The 14th Amendment, which grants citizenship to anyone born on U.S. soil “subject to the jurisdiction thereof,” was front and center. In 1898, the Supreme Court’s Wong Kim Ark decision confirmed that a San Francisco-born child of Chinese parents was a citizen. Justice Horace Gray called it the “ancient and fundamental rule” of birthright citizenship -- sorry, no loopholes for emperors.
But Chief Justice Melville Fuller’s dissent in Wong Kim Ark argued that children of foreign citizens with ties to another country aren’t fully “subject” to U.S. jurisdiction. Sauer leaned into this, suggesting Trump’s order isn’t some radical departure but a return to constitutional roots. The left’s meltdown over this logic is predictable.
Justice Elena Kagan wasn’t buying it, snapping at Sauer that he was “dead wrong” about the order’s legality. She even quipped that “nobody’s going to lose in this case,” which sounds like a dodge to avoid the real issue. Kagan’s flair for drama doesn’t change the Constitution.
The court’s focus stayed on procedure, specifically, whether universal injunctions are a judicial power grab. Justice Clarence Thomas pointed out the country “survived until the 1960s” without them, a not-so-subtle jab at modern judicial activism. Actions have consequences, and judges shouldn’t be rewriting policy from the bench.
Some justices, though, worried that swapping injunctions for class actions might be trading one mess for another. They questioned if class actions could handle the chaos of a policy like Trump’s. Fair point -- legal gymnastics won’t fix a broken immigration system. New Jersey Solicitor General Jeremy Feigenbaum defended the injunctions, saying they prevent “chaos on the ground” where citizenship could flip-flop by state line. Chaos? Try telling that to the Border Patrol dealing with the real mess at the border.

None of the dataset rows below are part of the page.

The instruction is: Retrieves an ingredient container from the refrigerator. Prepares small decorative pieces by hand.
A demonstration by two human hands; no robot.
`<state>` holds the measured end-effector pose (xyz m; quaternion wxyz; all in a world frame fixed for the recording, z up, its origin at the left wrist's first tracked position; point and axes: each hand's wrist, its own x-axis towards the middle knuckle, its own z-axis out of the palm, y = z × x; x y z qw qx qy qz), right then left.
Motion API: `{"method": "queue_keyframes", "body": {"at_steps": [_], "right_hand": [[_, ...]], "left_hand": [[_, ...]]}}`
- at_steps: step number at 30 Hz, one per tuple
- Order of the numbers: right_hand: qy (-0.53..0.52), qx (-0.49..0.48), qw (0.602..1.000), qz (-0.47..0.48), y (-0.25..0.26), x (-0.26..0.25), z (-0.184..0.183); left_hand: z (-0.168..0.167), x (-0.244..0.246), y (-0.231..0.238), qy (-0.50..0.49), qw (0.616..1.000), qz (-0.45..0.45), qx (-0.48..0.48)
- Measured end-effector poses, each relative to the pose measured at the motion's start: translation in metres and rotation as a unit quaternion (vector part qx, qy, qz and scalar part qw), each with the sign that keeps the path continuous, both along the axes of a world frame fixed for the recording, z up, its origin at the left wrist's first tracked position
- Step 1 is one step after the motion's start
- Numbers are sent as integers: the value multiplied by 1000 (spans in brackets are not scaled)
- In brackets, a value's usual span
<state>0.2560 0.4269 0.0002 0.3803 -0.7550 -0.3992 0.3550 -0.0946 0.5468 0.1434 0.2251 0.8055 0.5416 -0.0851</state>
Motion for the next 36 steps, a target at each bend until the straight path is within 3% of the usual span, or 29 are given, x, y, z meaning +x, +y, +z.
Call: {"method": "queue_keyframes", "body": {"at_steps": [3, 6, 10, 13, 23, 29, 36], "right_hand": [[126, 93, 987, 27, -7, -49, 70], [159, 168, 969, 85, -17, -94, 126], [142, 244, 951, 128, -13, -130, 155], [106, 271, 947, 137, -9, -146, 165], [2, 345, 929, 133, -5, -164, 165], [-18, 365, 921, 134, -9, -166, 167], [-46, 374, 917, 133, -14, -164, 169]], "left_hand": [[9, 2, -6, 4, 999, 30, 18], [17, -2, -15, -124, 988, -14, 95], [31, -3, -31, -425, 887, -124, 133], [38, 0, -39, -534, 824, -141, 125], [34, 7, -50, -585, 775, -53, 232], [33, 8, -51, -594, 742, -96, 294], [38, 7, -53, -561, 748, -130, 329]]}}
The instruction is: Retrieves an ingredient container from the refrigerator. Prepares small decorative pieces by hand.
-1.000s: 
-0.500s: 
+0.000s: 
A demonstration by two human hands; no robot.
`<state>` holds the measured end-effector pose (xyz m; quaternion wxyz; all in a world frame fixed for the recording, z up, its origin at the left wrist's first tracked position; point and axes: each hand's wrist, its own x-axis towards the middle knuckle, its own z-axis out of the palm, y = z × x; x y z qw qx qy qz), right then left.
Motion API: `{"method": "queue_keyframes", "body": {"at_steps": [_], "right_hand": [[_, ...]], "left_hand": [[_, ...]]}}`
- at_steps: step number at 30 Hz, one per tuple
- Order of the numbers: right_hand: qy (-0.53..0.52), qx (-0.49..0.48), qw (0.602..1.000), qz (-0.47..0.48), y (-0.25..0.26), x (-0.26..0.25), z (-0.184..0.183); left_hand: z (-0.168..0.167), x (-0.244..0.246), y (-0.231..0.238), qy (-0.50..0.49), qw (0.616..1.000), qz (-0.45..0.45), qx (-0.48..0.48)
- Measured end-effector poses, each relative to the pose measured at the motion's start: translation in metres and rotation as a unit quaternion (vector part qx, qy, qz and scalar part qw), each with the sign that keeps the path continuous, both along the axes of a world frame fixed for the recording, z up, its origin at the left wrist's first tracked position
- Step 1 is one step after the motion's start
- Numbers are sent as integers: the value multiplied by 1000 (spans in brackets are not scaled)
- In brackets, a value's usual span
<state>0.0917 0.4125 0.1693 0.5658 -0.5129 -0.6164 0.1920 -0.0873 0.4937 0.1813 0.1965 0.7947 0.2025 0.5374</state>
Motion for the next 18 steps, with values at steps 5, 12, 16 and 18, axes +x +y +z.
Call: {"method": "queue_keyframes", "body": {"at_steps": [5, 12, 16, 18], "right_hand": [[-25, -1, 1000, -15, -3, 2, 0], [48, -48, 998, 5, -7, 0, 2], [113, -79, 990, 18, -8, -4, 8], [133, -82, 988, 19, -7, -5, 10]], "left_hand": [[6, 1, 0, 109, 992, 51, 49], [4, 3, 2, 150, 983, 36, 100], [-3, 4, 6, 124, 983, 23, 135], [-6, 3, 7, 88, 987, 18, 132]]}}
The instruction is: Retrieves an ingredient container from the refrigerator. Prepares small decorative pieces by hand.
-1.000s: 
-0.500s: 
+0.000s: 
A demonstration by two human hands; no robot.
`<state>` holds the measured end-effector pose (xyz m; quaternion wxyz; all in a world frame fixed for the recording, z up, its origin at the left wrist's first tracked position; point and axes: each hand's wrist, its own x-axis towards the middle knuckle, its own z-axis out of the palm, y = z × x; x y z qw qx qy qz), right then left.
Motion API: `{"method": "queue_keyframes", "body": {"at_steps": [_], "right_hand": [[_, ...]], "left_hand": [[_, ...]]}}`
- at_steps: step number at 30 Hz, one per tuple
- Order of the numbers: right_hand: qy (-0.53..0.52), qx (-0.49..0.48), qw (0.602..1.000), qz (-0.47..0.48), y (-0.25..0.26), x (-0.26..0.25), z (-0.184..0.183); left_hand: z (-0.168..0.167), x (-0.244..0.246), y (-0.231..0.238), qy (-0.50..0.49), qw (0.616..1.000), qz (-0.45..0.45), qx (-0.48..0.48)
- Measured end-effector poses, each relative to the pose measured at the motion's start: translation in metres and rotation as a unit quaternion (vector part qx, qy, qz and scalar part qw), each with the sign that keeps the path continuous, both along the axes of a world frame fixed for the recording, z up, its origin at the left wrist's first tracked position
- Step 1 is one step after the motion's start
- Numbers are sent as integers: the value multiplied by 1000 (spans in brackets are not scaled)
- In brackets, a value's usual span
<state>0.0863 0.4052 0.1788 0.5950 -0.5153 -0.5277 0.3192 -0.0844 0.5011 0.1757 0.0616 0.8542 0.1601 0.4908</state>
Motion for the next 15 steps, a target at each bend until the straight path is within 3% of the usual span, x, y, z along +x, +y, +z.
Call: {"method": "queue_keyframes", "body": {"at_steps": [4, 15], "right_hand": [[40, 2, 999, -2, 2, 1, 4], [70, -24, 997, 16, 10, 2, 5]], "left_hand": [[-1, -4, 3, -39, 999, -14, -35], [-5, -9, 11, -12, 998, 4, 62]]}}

Kelsi Corkran, representing private plaintiffs, claimed every court so far agrees that Trump’s order is “patently unlawful.” She warned that letting it move forward would bring “catastrophic consequences.” Hyperbole much? The only catastrophe is the open-border policies that got us here.
Justice Brett Kavanaugh pressed Sauer on the order’s scope, asking if it would apply to “all the newborns.” It’s a valid question -- logistics matter when you’re rewriting citizenship rules. The Trump team better have a plan beyond campaign promises.
A decision is expected by late June or early July 2025, leaving the nation on edge. The Supreme Court dodged the order’s constitutionality this time, but that fight’s coming. For now, Trump’s attempt to secure the border through executive action remains tangled in judicial red tape.